Costruire una cattedrale è anche una sorta di autobiografia politica. In cui Letta riconosce i meriti di Romano Prodi: «La rivalutazione concreta dell’opera del suo governo è già in corso». Individua i germi della crisi già nelle regole delle primarie, «concepite per un unico candidato, mentre il Pd sarebbe nato più forte e sano se la leadership di Veltroni fosse stata contesa anche da altri esponenti del suo partito di provenienza ». Proprio l’illusione di mantenere nel Pd le culture e gli organigrammi dei vecchi partiti è il peccato originale le cui conseguenze si vedono oggi.
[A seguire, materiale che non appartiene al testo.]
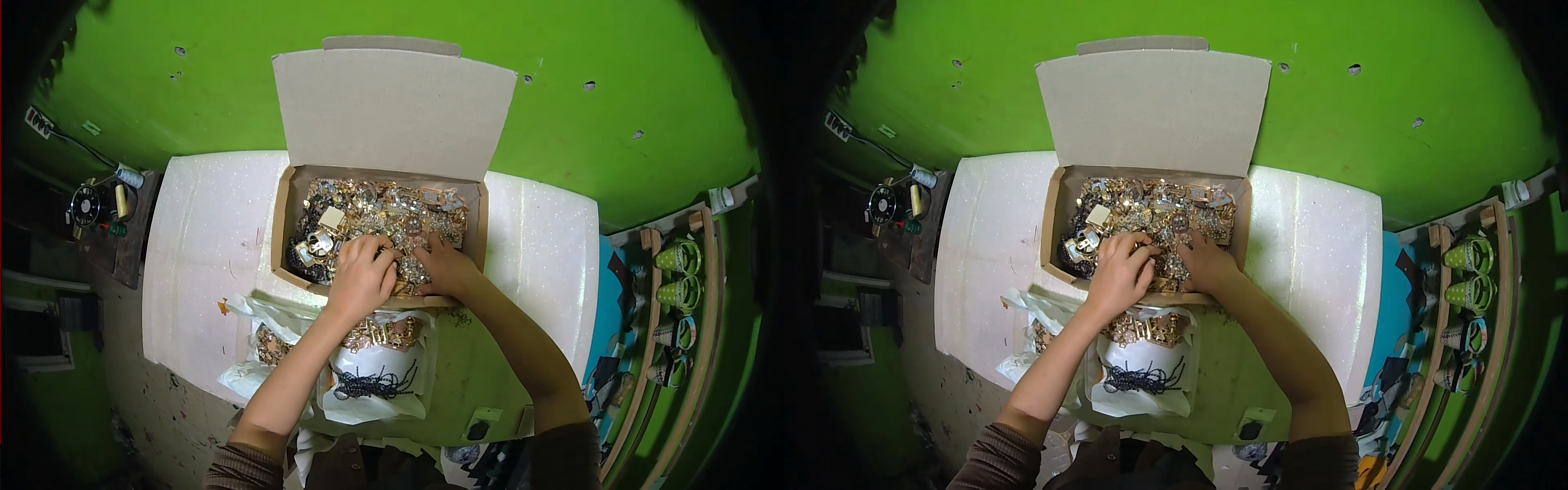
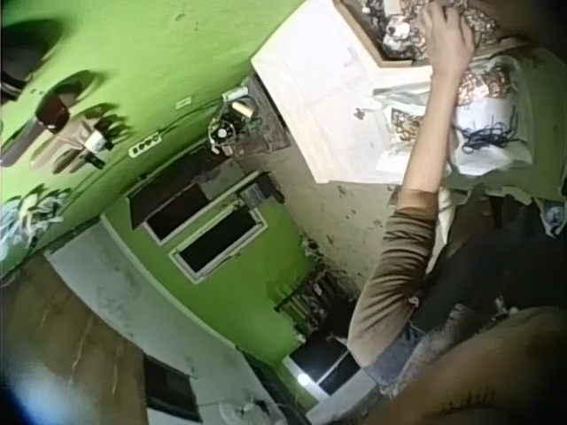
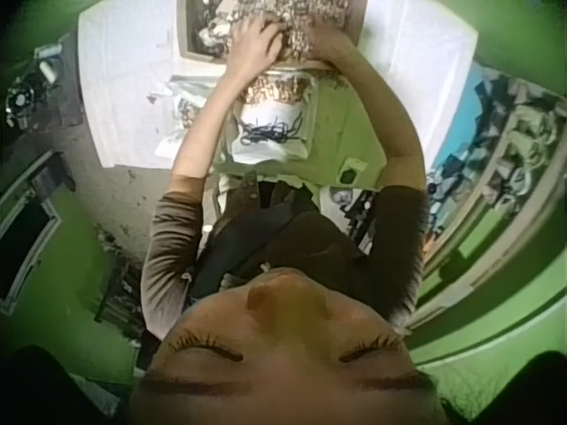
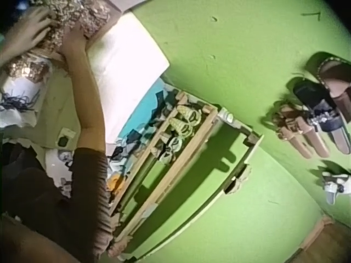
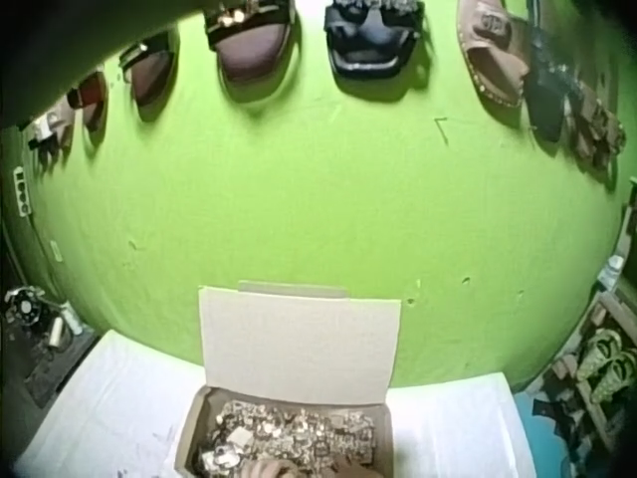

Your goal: Sorting and inspecting small metal shoe buckles and decorative hardware components on a workshop table.

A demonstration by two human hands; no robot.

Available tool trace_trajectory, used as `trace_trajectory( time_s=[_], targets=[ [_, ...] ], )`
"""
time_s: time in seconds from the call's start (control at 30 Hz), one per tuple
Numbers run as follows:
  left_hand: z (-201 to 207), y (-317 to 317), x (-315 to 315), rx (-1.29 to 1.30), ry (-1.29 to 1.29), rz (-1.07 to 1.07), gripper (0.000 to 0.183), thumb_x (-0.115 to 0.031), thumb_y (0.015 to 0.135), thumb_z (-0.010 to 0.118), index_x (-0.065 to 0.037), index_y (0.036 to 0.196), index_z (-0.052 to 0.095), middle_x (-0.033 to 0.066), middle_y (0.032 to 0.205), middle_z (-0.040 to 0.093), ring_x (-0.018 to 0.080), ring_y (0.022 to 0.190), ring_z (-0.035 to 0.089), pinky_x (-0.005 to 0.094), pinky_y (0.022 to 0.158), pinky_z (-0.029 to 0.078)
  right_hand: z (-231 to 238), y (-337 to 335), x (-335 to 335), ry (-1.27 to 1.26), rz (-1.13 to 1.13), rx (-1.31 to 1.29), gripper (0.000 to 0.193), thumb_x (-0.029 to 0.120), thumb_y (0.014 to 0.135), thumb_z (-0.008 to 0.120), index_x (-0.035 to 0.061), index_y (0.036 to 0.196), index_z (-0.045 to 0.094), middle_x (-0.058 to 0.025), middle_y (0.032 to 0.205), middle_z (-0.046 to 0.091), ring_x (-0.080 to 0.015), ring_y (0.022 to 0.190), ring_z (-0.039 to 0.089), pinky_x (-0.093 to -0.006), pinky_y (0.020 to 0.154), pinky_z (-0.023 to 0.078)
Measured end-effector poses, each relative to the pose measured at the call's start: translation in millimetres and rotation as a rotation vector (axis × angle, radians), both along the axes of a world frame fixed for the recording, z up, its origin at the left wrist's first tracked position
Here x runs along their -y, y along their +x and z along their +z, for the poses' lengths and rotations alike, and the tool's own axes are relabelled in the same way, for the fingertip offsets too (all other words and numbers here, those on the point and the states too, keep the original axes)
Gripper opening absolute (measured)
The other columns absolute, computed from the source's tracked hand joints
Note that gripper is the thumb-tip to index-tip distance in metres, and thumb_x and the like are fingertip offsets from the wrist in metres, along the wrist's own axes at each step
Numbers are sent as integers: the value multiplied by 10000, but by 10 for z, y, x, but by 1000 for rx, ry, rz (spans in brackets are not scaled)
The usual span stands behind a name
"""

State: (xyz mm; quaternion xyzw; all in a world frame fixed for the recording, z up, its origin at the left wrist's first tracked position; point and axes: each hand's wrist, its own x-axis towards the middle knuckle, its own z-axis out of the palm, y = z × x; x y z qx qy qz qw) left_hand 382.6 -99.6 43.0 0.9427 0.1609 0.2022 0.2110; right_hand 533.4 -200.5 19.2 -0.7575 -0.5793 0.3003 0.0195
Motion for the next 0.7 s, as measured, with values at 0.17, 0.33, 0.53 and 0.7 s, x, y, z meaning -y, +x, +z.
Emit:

E’ il rischio della «mancanza di ambizione a governare», il male contagioso di cui soffre la Gauche francese, incline ad accontentarsi del controllo della piazza e dei governi locali. E’ «la vergogna di parlare ai moderati», un virus insito nel centrosinistra fin dal ’94, come Letta spiega rievocando un episodio inedito: «Dovevamo organizzare la convention per lanciare l’alleanza tra il Ppi di Martinazzoli e il Patto Segni. Kohl aveva dato il suo assenso. Si cercava un altro statista internazionale. Andreatta, allora ministro degli Esteri del governo Ciampi, mi mandò da Giscard. Non fu facile, ma alla fine l’ex presidente francese disse sì. A quel punto cominciarono le perplessità interne: ‘Un capo della destra, sia pure moderata, potrebbe non piacere alla nostra gente…’. Fu con grande imbarazzo che dovetti tornare da Giscard, chiedergli scusa e avvertirlo che avevamo cambiato idea. Come se avessimo appunto vergogna di parlare ai moderati. Di cambiare schema mettendo tutto in discussione. Di schierare in campo il Centro-sinistra del futuro».